[Data excerpts]
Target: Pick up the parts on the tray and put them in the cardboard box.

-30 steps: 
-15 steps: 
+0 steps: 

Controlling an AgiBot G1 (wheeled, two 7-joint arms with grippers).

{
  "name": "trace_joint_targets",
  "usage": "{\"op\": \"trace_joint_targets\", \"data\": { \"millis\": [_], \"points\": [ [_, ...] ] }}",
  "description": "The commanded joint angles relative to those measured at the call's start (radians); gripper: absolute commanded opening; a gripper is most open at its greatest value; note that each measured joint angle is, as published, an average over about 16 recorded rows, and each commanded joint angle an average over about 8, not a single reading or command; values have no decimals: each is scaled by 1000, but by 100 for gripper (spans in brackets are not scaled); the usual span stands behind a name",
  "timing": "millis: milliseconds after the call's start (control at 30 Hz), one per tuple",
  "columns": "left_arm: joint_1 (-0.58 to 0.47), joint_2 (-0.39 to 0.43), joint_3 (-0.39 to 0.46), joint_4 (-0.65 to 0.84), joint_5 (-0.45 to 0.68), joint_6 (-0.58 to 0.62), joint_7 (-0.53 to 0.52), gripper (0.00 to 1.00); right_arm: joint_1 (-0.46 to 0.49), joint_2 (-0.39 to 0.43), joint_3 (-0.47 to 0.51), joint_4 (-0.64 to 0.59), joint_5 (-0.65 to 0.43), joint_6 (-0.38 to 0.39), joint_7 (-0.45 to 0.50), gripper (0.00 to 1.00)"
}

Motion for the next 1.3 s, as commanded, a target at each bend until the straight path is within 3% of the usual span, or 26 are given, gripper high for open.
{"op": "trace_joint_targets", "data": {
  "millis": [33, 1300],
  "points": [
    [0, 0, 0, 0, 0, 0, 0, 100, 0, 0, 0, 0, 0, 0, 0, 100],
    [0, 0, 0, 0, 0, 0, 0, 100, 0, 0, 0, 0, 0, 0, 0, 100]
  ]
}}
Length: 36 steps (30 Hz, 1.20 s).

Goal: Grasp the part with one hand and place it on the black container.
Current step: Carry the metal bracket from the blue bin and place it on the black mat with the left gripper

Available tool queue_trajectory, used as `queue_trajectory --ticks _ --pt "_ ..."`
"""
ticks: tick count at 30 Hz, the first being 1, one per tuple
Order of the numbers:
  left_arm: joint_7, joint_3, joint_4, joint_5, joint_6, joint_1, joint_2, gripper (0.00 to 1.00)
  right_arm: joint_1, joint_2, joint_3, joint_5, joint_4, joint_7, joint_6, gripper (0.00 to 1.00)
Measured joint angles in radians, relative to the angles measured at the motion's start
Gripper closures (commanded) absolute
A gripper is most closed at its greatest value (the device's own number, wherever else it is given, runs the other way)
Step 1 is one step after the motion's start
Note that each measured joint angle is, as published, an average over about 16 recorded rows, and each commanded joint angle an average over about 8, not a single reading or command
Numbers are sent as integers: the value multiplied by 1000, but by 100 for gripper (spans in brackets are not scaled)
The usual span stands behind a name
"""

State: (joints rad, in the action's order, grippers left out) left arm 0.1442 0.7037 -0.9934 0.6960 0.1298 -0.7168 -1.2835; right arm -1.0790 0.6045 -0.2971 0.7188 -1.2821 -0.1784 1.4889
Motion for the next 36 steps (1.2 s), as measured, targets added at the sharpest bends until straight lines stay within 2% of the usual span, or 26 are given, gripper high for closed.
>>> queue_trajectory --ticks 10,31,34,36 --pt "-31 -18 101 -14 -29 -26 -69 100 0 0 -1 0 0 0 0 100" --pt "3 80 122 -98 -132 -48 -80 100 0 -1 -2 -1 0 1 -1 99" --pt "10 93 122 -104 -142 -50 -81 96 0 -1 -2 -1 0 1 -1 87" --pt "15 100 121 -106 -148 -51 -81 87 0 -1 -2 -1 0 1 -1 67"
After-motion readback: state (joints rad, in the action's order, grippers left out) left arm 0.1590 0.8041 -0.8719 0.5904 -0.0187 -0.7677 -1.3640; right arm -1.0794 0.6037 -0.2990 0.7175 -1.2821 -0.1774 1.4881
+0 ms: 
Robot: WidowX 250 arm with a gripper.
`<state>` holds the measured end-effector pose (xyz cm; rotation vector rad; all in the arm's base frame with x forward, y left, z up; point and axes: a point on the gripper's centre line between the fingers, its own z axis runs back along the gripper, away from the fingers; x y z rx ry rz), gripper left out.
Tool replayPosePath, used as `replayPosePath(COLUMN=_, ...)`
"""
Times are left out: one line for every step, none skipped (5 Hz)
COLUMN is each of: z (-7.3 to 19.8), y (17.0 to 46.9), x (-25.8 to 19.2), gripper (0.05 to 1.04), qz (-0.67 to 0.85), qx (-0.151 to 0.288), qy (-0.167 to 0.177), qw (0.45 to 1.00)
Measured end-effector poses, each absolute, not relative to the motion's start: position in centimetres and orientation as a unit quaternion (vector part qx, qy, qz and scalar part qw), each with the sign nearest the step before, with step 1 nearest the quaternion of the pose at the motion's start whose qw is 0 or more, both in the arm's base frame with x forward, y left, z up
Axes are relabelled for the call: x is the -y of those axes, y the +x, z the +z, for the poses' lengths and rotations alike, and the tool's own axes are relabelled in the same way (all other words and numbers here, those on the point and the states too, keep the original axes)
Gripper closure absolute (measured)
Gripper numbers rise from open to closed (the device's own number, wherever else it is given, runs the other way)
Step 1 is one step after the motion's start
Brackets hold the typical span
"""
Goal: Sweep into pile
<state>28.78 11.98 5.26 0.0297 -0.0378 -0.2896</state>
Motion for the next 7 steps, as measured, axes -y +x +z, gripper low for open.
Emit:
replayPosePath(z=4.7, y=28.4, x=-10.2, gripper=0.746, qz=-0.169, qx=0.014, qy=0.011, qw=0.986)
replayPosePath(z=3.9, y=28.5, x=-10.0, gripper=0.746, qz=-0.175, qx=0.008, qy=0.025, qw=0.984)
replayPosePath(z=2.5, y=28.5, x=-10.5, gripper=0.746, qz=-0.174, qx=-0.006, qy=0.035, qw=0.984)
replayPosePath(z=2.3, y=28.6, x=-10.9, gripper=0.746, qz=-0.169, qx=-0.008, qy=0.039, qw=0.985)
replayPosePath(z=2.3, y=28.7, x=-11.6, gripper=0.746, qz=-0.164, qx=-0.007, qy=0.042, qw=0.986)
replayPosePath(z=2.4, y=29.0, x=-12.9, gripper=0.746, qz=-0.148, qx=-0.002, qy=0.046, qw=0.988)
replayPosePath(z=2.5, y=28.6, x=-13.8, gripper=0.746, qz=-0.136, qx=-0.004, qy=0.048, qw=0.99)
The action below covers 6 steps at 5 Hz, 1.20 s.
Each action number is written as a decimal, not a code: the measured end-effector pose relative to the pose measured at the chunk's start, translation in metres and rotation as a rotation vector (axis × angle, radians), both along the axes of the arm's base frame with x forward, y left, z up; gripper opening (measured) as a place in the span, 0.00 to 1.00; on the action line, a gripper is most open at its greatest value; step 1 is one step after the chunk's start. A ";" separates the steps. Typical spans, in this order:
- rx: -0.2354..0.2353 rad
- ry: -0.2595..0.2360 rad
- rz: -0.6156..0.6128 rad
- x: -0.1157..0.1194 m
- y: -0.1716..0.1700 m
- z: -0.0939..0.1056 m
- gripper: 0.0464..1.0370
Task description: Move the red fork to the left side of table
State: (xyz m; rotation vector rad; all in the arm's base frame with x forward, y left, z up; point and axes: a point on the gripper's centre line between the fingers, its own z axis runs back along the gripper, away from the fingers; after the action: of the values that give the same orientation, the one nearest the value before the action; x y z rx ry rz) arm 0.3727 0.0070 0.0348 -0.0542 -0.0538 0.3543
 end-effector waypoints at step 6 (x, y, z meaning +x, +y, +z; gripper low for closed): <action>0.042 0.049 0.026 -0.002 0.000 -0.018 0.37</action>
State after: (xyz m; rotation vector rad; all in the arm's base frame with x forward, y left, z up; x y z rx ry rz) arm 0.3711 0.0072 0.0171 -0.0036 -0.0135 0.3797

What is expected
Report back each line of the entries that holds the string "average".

Reply
  "description": "The commanded joint angles relative to those measured at the call's start (radians); gripper: absolute commanded opening; a gripper is most open at its greatest value; note that each measured joint angle is, as published, an average over about 16 recorded rows, and each commanded joint angle an average over about 8, not a single reading or command; values have no decimals: each is scaled by 1000, but by 100 for gripper (spans in brackets are not scaled); the usual span stands behind a name",
Note that each measured joint angle is, as published, an average over about 16 recorded rows, and each commanded joint angle an average over about 8, not a single reading or command

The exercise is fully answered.